(Aim of the task): Reproduce the listing exactly and skip over any pictures.

(Supplied entries):
------------------------------------------------------------------------
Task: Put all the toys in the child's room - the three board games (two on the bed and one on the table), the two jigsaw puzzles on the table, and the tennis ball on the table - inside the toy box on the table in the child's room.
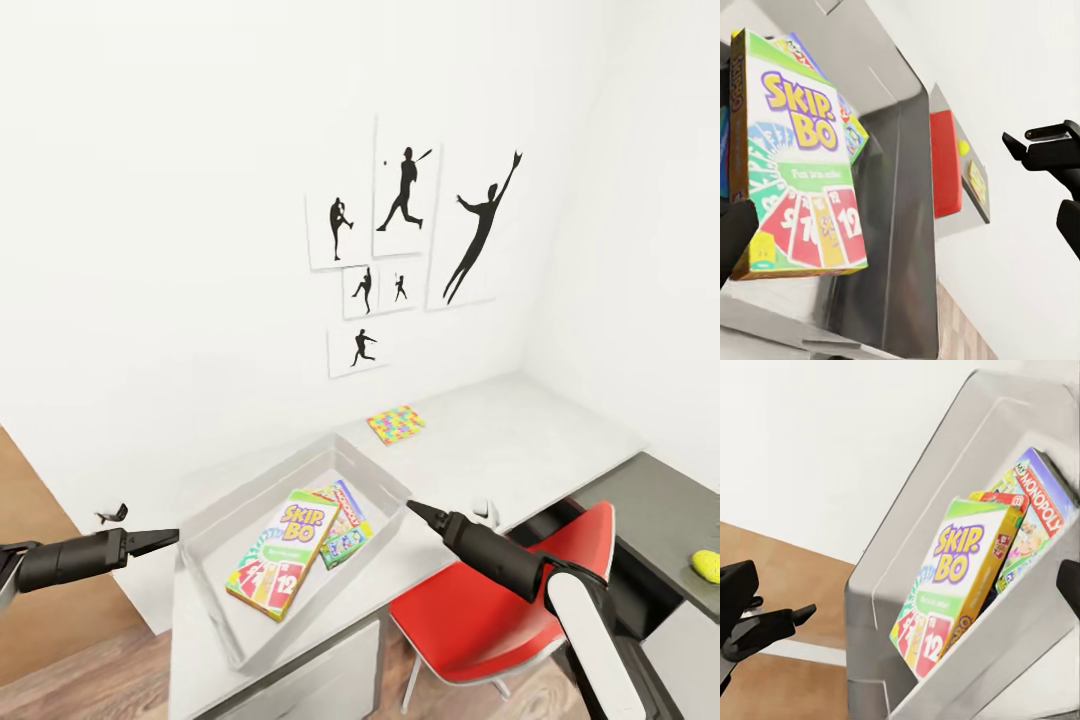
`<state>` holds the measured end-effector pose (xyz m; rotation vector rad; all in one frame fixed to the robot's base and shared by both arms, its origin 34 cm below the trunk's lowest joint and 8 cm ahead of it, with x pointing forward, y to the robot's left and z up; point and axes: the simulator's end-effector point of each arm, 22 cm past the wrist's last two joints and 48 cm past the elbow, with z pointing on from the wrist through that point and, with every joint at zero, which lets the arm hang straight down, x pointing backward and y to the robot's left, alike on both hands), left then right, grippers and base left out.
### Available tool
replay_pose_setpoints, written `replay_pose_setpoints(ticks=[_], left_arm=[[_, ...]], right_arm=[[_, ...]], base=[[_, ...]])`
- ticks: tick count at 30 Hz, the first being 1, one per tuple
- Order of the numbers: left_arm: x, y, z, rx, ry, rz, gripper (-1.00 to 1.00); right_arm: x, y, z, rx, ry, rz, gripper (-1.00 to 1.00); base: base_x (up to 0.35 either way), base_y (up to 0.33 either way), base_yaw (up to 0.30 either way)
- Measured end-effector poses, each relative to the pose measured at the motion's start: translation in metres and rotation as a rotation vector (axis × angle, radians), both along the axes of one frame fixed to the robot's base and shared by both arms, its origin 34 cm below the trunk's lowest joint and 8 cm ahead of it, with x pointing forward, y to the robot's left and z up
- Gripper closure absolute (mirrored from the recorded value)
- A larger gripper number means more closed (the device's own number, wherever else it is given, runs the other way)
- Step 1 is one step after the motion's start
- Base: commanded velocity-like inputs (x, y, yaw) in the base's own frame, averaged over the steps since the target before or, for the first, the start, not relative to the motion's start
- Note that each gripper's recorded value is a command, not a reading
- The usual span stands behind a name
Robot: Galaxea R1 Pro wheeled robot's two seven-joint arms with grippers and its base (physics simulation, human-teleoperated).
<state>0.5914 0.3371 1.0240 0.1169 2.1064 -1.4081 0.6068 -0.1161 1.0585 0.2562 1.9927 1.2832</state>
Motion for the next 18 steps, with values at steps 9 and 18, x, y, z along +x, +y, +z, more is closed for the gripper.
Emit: replay_pose_setpoints(ticks=[9,18], left_arm=[[-0.0001,0.0002,0.0027,0.0,-0.007,0.0,-1.0],[-0.0004,0.0004,0.0088,-0.001,-0.019,0.001,-1.0]], right_arm=[[-0.0002,0.0008,-0.0035,-0.021,0.013,-0.007,-1.0],[-0.0006,0.0001,0.0006,-0.029,0.006,-0.011,-1.0]], base=[[0.0,-0.09,0.062],[0.0,-0.005,0.147]])
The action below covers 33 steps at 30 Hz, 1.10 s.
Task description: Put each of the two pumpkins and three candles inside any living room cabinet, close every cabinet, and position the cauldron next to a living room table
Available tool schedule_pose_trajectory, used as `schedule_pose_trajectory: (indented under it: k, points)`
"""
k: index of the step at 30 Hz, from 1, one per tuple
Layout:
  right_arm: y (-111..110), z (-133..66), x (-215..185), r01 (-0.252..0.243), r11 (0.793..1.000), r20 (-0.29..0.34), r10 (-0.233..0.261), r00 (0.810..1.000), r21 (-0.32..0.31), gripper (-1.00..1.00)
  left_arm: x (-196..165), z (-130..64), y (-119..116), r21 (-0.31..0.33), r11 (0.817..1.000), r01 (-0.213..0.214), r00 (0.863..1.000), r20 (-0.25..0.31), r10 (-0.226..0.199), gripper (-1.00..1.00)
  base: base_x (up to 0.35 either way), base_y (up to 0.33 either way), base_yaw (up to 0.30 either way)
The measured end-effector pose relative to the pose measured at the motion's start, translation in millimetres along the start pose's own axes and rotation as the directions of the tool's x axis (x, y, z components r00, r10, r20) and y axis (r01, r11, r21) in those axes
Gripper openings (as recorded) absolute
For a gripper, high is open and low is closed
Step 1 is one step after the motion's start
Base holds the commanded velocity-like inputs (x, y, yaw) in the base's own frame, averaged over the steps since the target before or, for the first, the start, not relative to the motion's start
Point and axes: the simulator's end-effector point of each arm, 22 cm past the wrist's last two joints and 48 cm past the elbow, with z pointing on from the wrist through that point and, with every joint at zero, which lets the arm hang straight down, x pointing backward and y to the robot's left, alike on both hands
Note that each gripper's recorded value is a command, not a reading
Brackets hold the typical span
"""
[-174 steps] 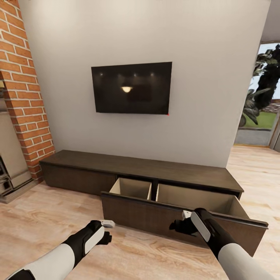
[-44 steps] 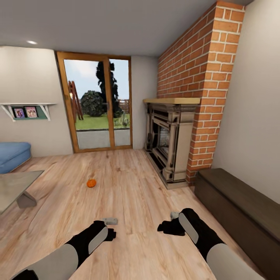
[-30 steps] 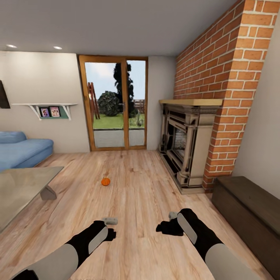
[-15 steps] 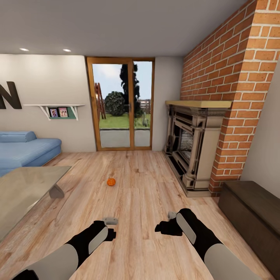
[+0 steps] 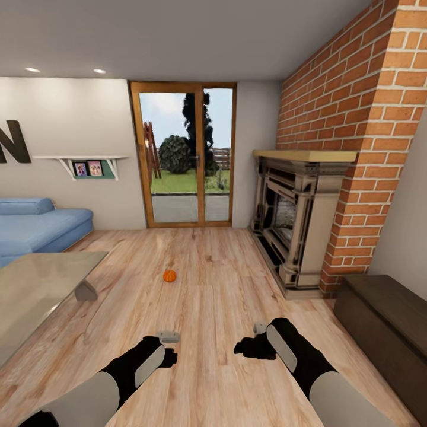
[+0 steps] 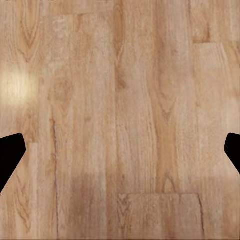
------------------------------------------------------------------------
(Exercise solution):
Task: Put all the toys in the child's room - the three board games (two on the bed and one on the table), the two jigsaw puzzles on the table, and the tennis ball on the table - inside the toy box on the table in the child's room.
`<state>` holds the measured end-effector pose (xyz m; rotation vector rad; all in one frame fixed to the robot's base and shared by both arms, its origin 34 cm below the trunk's lowest joint and 8 cm ahead of it, with x pointing forward, y to the robot's left and z up; point and axes: the simulator's end-effector point of each arm, 22 cm past the wrist's last two joints and 48 cm past the elbow, with z pointing on from the wrist through that point and, with every joint at zero, which lets the arm hang straight down, x pointing backward and y to the robot's left, alike on both hands), left then right, grippers and base left out.
### Available tool
replay_pose_setpoints, written `replay_pose_setpoints(ticks=[_], left_arm=[[_, ...]], right_arm=[[_, ...]], base=[[_, ...]])`
- ticks: tick count at 30 Hz, the first being 1, one per tuple
- Order of the numbers: left_arm: x, y, z, rx, ry, rz, gripper (-1.00 to 1.00); right_arm: x, y, z, rx, ry, rz, gripper (-1.00 to 1.00); base: base_x (up to 0.35 either way), base_y (up to 0.33 either way), base_yaw (up to 0.30 either way)
- Measured end-effector poses, each relative to the pose measured at the motion's start: translation in metres and rotation as a rotation vector (axis × angle, radians), both along the axes of one frame fixed to the robot's base and shared by both arms, its origin 34 cm below the trunk's lowest joint and 8 cm ahead of it, with x pointing forward, y to the robot's left and z up
- Gripper closure absolute (mirrored from the recorded value)
- A larger gripper number means more closed (the device's own number, wherever else it is given, runs the other way)
- Step 1 is one step after the motion's start
- Base: commanded velocity-like inputs (x, y, yaw) in the base's own frame, averaged over the steps since the target before or, for the first, the start, not relative to the motion's start
- Note that each gripper's recorded value is a command, not a reading
- The usual span stands behind a name
Robot: Galaxea R1 Pro wheeled robot's two seven-joint arms with grippers and its base (physics simulation, human-teleoperated).
<state>0.5914 0.3371 1.0240 0.1169 2.1064 -1.4081 0.6068 -0.1161 1.0585 0.2562 1.9927 1.2832</state>
Motion for the next 18 steps, with values at steps 9 and 18, x, y, z along +x, +y, +z, more is closed for the gripper.
Emit: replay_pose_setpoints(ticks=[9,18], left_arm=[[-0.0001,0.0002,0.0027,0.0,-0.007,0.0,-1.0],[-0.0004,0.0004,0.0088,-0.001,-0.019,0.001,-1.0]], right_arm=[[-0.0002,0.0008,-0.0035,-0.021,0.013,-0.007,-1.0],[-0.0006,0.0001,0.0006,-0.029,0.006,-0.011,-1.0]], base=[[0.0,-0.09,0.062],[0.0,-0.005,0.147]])
The action below covers 33 steps at 30 Hz, 1.10 s.
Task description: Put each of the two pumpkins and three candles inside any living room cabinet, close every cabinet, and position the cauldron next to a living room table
Available tool schedule_pose_trajectory, used as `schedule_pose_trajectory: (indented under it: k, points)`
"""
k: index of the step at 30 Hz, from 1, one per tuple
Layout:
  right_arm: y (-111..110), z (-133..66), x (-215..185), r01 (-0.252..0.243), r11 (0.793..1.000), r20 (-0.29..0.34), r10 (-0.233..0.261), r00 (0.810..1.000), r21 (-0.32..0.31), gripper (-1.00..1.00)
  left_arm: x (-196..165), z (-130..64), y (-119..116), r21 (-0.31..0.33), r11 (0.817..1.000), r01 (-0.213..0.214), r00 (0.863..1.000), r20 (-0.25..0.31), r10 (-0.226..0.199), gripper (-1.00..1.00)
  base: base_x (up to 0.35 either way), base_y (up to 0.33 either way), base_yaw (up to 0.30 either way)
The measured end-effector pose relative to the pose measured at the motion's start, translation in millimetres along the start pose's own axes and rotation as the directions of the tool's x axis (x, y, z components r00, r10, r20) and y axis (r01, r11, r21) in those axes
Gripper openings (as recorded) absolute
For a gripper, high is open and low is closed
Step 1 is one step after the motion's start
Base holds the commanded velocity-like inputs (x, y, yaw) in the base's own frame, averaged over the steps since the target before or, for the first, the start, not relative to the motion's start
Point and axes: the simulator's end-effector point of each arm, 22 cm past the wrist's last two joints and 48 cm past the elbow, with z pointing on from the wrist through that point and, with every joint at zero, which lets the arm hang straight down, x pointing backward and y to the robot's left, alike on both hands
Note that each gripper's recorded value is a command, not a reading
Brackets hold the typical span
"""
[-174 steps] 
[-44 steps] 
[-30 steps] 
[-15 steps] 
[+0 steps] 
[+0 steps] 

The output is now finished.